Mönckeberg's arteriosclerosis,  or Mönckeberg's sclerosis, is a form of arteriosclerosis or vessel hardening, where calcium deposits are found in the muscular middle layer of the walls of arteries (the tunica media).  It is an example of dystrophic calcification. This condition occurs as an age-related degenerative process. However, it can occur in pseudoxanthoma elasticum and idiopathic arterial calcification of infancy as a pathological condition, as well. Its clinical significance and cause are not well understood and its relationship to atherosclerosis and other forms of vascular calcification are the subject of disagreement.
Mönckeberg's arteriosclerosis is named after Johann Georg Mönckeberg, who first described it in 1903.

Signs and symptoms
Typically, Mönckeberg's arteriosclerosis is not associated with symptoms unless complicated by atherosclerosis, calciphylaxis, or accompanied by some other disease. However, the presence of Mönckeberg's arteriosclerosis is associated with poorer prognosis. This is probably due to vascular calcification causing increased arterial stiffness, increased pulse pressure and resulting in exaggerated damage to the heart and kidneys.

Cause
Minor degrees of calcification of the cardiovascular system are common in elderly people, and the prevalence of vascular calcification is increased by some diseases (see Epidemiology section).
Vascular calcification results from the deposition of calcium phosphate crystals (hydroxyapatite) as  a consequence of disordered calcium phosphate regulation in the blood vessel. Hydroxyapatite is secreted in vesicles that bleb out from vascular smooth muscle cells or pericytes in the arterial wall. The mechanism of vascular calcification is not fully understood, but probably involves a phenotypic change in the vascular smooth muscle cells in the wall with activation of bone-forming programs. Numerous regulators of calcification such as osteopontin, osteoprotegerin, matrix gla protein and fetuin-A, receptor activator of NF-kappa-B, receptor activator of NF-kappa-B ligand and tumor necrosis factor (TNF)-related apoptosis-inducing ligand protein have been implicated in this process.

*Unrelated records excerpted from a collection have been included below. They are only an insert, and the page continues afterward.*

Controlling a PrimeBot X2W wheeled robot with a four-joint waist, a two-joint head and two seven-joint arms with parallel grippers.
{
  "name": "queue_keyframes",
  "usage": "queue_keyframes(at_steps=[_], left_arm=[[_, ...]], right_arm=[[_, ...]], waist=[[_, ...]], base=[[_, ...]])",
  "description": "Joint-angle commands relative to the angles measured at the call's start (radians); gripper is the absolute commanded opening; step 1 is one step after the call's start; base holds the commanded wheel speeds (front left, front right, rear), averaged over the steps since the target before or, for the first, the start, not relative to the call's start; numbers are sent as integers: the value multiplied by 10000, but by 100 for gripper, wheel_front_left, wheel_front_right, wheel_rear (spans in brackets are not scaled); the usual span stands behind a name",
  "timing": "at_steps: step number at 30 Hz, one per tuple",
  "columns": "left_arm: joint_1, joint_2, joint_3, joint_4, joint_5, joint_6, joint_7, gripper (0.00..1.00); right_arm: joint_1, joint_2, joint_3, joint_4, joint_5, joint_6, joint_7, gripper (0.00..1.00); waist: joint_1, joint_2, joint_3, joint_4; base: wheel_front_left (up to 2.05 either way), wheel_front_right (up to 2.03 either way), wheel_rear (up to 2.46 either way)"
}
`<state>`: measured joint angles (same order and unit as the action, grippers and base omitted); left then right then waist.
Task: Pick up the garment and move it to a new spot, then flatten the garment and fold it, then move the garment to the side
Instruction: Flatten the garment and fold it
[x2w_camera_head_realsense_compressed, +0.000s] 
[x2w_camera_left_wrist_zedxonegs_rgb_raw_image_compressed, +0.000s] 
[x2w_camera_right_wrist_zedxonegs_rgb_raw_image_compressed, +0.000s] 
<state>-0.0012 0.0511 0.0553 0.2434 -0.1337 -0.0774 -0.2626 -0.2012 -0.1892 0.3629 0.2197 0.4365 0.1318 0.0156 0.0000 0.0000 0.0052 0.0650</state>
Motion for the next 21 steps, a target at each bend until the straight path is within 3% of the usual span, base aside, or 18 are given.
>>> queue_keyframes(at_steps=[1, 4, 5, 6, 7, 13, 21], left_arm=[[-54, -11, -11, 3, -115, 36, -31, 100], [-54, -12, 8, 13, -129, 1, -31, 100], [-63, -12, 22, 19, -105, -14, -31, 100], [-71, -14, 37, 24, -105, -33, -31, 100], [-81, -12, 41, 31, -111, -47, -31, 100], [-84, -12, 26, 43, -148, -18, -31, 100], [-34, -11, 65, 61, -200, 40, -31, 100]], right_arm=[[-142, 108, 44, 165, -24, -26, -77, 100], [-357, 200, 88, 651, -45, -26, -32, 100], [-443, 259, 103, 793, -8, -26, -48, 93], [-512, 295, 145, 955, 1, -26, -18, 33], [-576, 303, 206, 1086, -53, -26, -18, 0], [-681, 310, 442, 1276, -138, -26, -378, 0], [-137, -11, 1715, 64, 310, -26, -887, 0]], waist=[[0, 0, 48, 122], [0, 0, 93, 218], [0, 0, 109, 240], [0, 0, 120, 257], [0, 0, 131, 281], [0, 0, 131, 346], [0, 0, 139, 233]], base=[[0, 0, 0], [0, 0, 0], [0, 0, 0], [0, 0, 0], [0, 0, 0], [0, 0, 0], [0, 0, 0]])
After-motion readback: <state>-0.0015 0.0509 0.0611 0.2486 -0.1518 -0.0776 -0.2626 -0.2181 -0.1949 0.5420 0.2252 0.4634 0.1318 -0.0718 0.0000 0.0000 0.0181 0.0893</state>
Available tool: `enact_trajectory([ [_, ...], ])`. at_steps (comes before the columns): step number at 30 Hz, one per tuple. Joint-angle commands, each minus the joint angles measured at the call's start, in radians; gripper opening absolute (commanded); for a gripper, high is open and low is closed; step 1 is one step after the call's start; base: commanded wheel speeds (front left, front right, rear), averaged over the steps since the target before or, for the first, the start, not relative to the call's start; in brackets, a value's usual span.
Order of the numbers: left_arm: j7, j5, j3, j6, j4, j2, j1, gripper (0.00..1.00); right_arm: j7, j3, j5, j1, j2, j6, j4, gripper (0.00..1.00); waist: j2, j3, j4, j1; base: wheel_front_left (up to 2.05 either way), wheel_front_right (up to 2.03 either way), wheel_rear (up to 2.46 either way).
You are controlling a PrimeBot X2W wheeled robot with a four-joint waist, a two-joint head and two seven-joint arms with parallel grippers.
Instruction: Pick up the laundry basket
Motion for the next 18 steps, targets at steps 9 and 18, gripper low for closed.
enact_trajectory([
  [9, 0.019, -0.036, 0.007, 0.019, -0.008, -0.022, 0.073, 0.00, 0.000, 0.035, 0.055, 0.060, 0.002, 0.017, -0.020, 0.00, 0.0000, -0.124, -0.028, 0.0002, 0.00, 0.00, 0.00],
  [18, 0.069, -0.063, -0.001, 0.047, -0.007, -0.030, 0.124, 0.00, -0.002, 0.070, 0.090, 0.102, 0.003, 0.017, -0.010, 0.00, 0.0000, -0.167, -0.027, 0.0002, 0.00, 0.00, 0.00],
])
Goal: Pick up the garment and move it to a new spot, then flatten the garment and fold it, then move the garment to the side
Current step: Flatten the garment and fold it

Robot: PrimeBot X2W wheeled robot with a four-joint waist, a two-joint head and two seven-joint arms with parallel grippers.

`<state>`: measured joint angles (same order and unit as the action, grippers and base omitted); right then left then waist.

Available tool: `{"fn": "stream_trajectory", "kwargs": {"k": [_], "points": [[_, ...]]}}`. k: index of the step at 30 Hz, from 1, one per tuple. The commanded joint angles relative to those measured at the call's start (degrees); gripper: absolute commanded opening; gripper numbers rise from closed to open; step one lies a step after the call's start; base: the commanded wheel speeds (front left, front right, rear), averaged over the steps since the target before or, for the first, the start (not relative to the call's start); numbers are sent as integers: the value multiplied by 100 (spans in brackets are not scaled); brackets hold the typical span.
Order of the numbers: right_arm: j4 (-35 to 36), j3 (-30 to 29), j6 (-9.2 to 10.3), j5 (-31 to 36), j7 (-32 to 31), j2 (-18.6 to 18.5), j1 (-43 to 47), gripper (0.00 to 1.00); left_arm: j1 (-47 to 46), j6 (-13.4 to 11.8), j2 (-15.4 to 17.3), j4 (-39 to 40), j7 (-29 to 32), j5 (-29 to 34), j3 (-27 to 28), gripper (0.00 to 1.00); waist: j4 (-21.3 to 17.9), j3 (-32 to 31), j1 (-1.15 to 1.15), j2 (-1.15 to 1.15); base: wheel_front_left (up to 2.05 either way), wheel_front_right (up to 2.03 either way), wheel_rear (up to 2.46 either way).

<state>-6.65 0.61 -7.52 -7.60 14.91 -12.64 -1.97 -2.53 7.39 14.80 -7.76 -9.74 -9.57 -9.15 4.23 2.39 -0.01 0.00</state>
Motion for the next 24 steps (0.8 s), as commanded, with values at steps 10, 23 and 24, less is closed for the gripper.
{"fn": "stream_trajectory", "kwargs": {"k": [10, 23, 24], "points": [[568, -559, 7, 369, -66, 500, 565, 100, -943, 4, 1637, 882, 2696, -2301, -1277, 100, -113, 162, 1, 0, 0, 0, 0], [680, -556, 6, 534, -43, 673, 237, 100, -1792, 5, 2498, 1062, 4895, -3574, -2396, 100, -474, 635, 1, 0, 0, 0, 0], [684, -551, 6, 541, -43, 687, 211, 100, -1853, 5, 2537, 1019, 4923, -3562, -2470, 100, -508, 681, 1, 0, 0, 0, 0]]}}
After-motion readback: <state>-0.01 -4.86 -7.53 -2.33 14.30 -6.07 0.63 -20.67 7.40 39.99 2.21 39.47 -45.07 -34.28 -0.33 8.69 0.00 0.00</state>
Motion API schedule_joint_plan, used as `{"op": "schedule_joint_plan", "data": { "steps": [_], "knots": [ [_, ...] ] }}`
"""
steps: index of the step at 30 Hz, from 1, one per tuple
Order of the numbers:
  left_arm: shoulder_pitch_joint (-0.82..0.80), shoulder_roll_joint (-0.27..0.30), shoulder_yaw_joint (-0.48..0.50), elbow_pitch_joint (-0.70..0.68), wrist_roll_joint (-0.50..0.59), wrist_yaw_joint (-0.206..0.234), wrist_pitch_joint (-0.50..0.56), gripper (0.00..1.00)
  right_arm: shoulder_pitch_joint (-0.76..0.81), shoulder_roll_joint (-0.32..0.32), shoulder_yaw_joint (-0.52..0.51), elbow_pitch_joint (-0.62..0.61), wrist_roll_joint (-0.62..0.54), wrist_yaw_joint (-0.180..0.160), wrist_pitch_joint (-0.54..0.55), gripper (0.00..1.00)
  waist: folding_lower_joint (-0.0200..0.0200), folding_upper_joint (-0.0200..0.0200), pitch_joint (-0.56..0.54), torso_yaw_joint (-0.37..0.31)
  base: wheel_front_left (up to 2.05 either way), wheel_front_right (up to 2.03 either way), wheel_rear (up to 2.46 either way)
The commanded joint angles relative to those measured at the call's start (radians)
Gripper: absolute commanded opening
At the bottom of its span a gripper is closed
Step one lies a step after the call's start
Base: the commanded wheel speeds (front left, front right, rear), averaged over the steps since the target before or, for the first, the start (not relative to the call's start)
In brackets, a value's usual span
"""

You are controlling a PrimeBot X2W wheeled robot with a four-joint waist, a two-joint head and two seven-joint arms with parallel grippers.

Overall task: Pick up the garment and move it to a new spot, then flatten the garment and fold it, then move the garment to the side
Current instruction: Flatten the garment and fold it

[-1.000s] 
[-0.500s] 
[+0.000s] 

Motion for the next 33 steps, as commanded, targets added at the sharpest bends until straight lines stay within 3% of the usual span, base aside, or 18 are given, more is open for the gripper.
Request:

It is unclear whether Mönckeberg's arteriosclerosis is a distinct entity or forms part of a spectrum of vascular calcification that includes atherosclerosis and calcification in the inner layer of the artery wall (tunica intima), calcification of the internal elastic lamina, calcification of cardiac valves and widespread soft tissue calcification. The existence of Mönckeberg's arteriosclerosis has been disputed and it has been proposed that it is a part of a continuum of atherosclerotic disease:  the majority of atherosclerotic plaques contain some calcium deposits and calcification of the internal elastic lamina is common in pathological specimens labelled as Mönckeberg's arteriosclerosis. However studies in animals suggest that a predominantly medial pattern of vascular calcification reflects different underlying mechanisms of disease, and despite involvement of the internal elastic lamina, evidence of inflammation is rare in Mönckeberg's arteriosclerosis.

Diagnosis
Often Mönckeberg's arteriosclerosis is discovered as an incidental finding in an X-ray radiograph, on mammograms,  in autopsy, or in association with investigation of some other disease, such as diabetes mellitus or chronic kidney disease.  Typically calcification is observed in the arteries of the upper and lower limb although it has been seen in numerous other medium size arteries. In the radial or ulnar arteries it can cause "pipestem" arteries, which present as a bounding pulse at the end of the calcific zone. It may also result in "pulselessness." Epidemiological studies have used the ratio of ankle to brachial blood pressure (ankle brachial pressure index, ABPI or ABI) as an indicator of arterial calcification with ABPI >1.3 to >1.5 being used as a diagnostic criterion depending on the study.

Management

Epidemiology
The prevalence of Mönckeberg's arteriosclerosis increases with age and is more frequent in diabetes mellitus, chronic kidney disease, systemic lupus erythematosus, chronic inflammatory conditions, hypervitaminosis D and rare genetic disorders, such as Keutel syndrome. The prevalence of Mönckeberg's arteriosclerosis in the general population has been estimated as <1% on the basis of an ankle brachial pressure index >1.5; however the validity of this criterion is questionable.